Genel vali tüm memurları toplantıya çağırarak bu durumu gündeme getirir. Tüm insanların bu alışkanlıklardan vazgeçmesini, aksi taktirde bir çok kişinin işten atılacağını ve durumun Çar’a bildirileceğini söyler. Vali sözlerini şöyle bitirir. “Sahteciliğin hiçbir ceza, önlem ve yaptırım ile ortadan kaldırılamayacağını bilirim. Çünkü sahteciliğin kökleri ruhumuzun ta derinliklerine kadar sokulmuş ve rüşvet alma, olağan bir hak durumuna girmiştir. Düşman karşısında nasıl silaha sarılmışsak, namussuzluk ve sahteciliğe karşı da ayaklanmamız gerektiğini herkes anlamadıkça kötülükleri ortadan kaldırmamıza olanak yoktur ...”
Eğer Çiçikov’un kişiliğinin ahlak yönü sorulursa; erdemli ve kusursuz bir kahraman olmadığı açıkça anlaşılır. Ancak O “İşini Bilen” biri diyebiliriz. Kolay yoldan mal edinme ve kazanç hırsı çoğu kişiye göre kusurdur ve saygıdeğer işlerden sayılmaz.

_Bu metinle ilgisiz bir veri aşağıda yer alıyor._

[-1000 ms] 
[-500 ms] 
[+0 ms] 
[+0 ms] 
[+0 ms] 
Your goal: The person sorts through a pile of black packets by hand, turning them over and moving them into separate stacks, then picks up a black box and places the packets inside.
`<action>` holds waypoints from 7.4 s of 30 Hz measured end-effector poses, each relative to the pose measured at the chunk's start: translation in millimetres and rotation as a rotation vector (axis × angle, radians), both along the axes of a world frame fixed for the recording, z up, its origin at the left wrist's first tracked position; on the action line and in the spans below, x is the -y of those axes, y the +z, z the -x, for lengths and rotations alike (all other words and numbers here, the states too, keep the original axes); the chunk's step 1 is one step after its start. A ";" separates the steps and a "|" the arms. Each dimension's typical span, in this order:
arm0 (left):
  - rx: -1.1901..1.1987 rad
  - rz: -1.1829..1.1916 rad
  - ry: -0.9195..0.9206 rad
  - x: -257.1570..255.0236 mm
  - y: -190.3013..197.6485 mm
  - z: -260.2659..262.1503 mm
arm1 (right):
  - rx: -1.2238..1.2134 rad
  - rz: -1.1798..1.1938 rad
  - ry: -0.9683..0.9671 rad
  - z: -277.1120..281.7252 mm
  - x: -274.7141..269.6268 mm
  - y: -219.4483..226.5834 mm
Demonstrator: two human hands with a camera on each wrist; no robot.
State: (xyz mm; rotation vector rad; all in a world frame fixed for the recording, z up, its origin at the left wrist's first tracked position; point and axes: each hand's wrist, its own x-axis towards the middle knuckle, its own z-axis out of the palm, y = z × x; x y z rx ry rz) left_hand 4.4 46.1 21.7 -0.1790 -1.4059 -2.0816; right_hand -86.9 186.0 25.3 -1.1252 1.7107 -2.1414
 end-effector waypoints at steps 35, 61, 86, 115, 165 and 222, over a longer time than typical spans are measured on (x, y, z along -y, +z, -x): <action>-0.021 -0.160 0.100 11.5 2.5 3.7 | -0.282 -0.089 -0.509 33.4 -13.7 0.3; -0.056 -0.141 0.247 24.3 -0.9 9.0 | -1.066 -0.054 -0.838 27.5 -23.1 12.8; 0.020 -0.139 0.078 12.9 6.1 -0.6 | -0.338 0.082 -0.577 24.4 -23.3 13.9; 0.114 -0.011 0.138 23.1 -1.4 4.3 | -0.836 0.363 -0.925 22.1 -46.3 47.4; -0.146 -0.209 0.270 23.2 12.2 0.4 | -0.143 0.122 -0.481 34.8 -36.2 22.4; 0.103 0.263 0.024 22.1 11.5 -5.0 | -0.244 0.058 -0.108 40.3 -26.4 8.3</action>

Bir insanın hırsı uğruna neler yapacağı ve bunları yaparken yanlış yollara saparsak eninde sonunda foyamızın ortaya çıkacağı anlatılıyor. Buna rağmen hırs sayesinde insanları da etkileyebileceğimiz vurgulanıyor.

Çiçikov yaşamın anlamını insanları etkilemede arayan bir insan görünümü veriyor ve bunun gereklerini savunuyor.

Kıymetli okurlarım  ; Bizde  de   ÇİÇİKOV gibi ‘ İŞİNİ BİLEN  ‘yöneticiler var mı sizce !!!